Collection entries
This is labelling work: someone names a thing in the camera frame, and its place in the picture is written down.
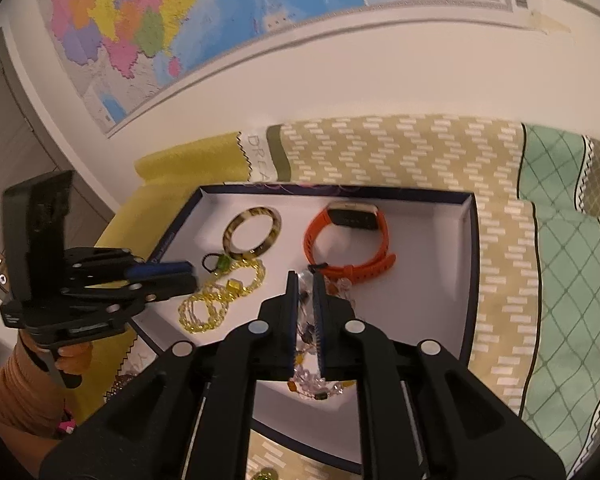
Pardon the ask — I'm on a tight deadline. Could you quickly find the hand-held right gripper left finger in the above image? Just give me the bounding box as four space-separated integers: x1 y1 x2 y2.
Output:
40 270 301 480

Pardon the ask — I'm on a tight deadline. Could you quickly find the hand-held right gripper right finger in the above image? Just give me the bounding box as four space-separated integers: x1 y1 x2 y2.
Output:
310 272 566 480

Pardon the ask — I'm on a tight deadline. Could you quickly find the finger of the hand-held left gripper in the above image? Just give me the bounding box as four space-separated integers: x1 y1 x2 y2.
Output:
62 247 198 286
60 279 199 313

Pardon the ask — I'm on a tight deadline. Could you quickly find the yellow bead necklace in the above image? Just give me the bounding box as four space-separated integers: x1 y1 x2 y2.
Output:
177 252 268 335

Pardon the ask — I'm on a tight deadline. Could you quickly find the clear mixed bead bracelet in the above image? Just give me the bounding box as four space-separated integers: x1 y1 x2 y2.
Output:
287 270 358 402

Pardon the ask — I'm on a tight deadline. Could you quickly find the tortoiseshell bangle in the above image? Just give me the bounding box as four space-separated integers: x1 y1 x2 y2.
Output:
223 206 283 261

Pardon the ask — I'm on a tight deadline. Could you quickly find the orange smart watch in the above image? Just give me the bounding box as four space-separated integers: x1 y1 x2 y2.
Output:
303 201 397 281

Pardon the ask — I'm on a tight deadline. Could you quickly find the purple bead necklace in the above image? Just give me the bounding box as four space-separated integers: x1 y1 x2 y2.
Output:
102 367 146 403

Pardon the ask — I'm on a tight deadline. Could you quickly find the dark blue cardboard box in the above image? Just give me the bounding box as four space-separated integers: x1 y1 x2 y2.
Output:
130 184 481 476

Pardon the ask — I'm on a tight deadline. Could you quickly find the person's left hand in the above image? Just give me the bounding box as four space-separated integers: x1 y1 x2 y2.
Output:
55 341 95 380

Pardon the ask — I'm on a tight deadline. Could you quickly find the grey wooden door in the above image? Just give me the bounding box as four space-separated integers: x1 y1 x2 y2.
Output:
0 27 123 311

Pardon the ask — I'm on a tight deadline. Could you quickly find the patchwork printed bed sheet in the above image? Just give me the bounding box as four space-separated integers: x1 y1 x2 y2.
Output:
65 115 600 480

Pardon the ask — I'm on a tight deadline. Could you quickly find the beige tape strip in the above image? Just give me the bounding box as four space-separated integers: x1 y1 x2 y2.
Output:
527 10 574 37

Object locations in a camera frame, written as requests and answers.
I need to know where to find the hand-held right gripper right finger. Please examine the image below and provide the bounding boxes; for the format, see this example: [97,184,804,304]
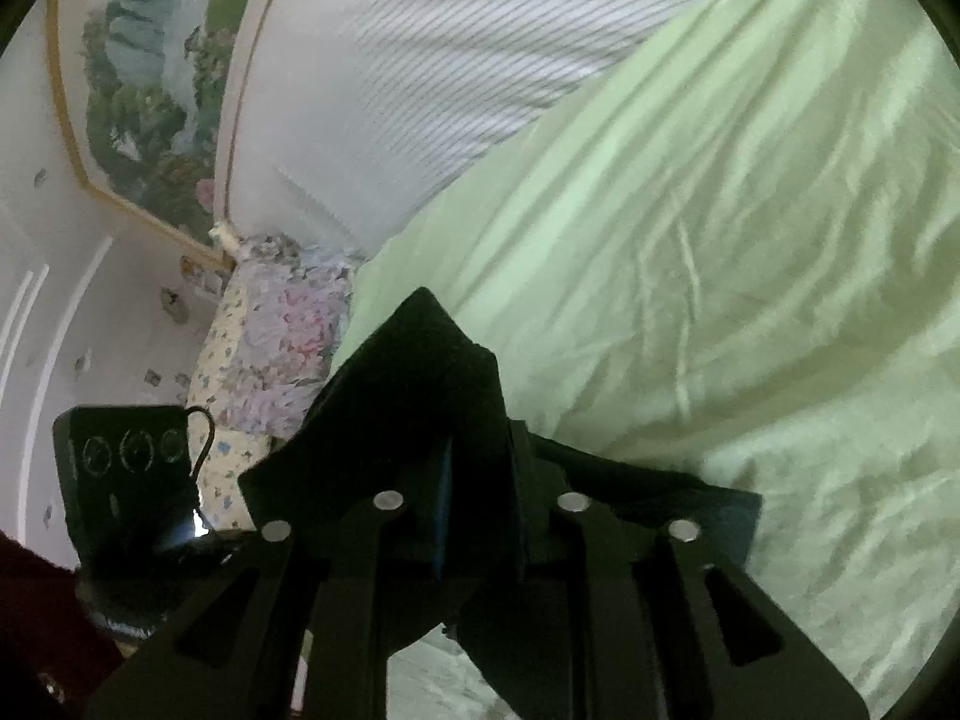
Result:
[512,420,872,720]

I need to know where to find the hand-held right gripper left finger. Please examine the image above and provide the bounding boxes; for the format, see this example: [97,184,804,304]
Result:
[86,446,458,720]

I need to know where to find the black pants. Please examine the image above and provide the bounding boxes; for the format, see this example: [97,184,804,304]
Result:
[236,286,764,720]

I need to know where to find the person's left forearm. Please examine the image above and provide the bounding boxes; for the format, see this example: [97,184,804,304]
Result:
[0,529,127,720]

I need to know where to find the floral pillow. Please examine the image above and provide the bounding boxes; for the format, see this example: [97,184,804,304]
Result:
[184,231,368,530]

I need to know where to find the light green bed sheet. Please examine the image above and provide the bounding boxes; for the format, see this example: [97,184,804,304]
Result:
[296,0,960,720]

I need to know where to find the white striped pillow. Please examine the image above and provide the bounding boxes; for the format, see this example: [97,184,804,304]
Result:
[216,0,830,256]

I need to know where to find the black cable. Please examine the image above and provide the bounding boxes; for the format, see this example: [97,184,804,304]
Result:
[182,405,218,518]

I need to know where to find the butterfly wall stickers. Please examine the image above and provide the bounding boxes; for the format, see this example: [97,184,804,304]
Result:
[30,165,230,533]

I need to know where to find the framed landscape wall painting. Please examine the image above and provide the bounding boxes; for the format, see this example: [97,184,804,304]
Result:
[45,0,301,272]

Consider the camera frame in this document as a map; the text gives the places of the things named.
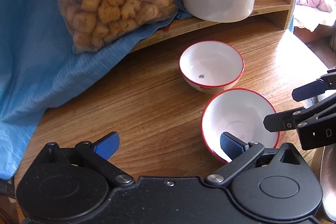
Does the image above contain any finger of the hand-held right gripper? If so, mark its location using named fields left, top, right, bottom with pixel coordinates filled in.
left=263, top=94, right=336, bottom=132
left=292, top=66, right=336, bottom=102

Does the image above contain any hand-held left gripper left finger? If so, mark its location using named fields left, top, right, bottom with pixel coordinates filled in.
left=39, top=132, right=135, bottom=186

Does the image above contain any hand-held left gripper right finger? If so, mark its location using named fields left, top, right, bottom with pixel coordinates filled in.
left=204, top=132, right=302, bottom=186

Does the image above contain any white bowl with lettering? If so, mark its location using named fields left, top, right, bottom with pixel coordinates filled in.
left=201, top=88, right=280, bottom=164

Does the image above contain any steel bowl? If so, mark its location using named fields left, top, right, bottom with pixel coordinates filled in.
left=311, top=145, right=336, bottom=223

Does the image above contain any white red-rimmed bowl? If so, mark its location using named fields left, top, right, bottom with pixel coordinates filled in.
left=179, top=41, right=244, bottom=94

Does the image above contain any wooden desk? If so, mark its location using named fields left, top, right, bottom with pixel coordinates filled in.
left=14, top=0, right=336, bottom=224

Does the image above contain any pink and white bedding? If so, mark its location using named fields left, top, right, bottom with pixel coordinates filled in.
left=294, top=0, right=336, bottom=33

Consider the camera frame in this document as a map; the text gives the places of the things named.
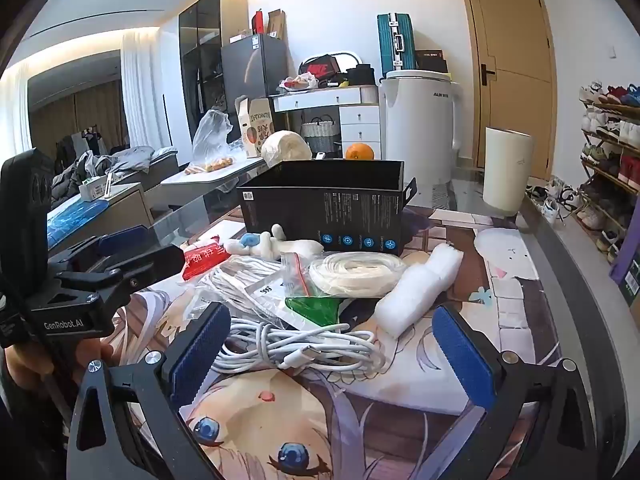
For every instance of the white foam roll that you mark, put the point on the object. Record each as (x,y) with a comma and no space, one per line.
(415,295)

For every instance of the purple box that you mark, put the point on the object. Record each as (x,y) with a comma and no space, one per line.
(625,265)

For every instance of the printed cartoon mat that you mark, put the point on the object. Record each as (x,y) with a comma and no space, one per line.
(400,410)

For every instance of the pile of grey clothes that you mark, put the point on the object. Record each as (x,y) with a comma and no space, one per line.
(115,160)

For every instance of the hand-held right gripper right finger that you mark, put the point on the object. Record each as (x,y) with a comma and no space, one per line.
(462,360)

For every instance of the white plush toy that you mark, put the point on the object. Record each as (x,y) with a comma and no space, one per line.
(295,247)

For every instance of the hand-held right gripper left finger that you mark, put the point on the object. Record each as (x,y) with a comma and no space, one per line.
(197,355)

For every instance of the grey rounded side table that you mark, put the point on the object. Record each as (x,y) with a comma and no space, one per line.
(215,175)

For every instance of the orange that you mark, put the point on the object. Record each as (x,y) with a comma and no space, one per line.
(359,152)

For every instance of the person's left hand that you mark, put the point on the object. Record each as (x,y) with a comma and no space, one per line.
(20,367)

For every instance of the wooden shoe rack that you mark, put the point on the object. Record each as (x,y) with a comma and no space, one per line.
(612,160)

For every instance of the green packet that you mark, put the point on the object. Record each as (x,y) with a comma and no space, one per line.
(315,312)

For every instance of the red packet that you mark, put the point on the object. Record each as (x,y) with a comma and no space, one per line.
(202,260)

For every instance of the brown cardboard box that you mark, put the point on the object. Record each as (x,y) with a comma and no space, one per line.
(276,24)

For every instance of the white desk with drawers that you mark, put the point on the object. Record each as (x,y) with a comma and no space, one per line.
(360,120)

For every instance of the wooden door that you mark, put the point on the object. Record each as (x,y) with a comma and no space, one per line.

WHAT YOU WILL DO:
Whenever a line of the data contains "pillow", it counts; state how many such lines there are, with nothing added.

OUTPUT:
2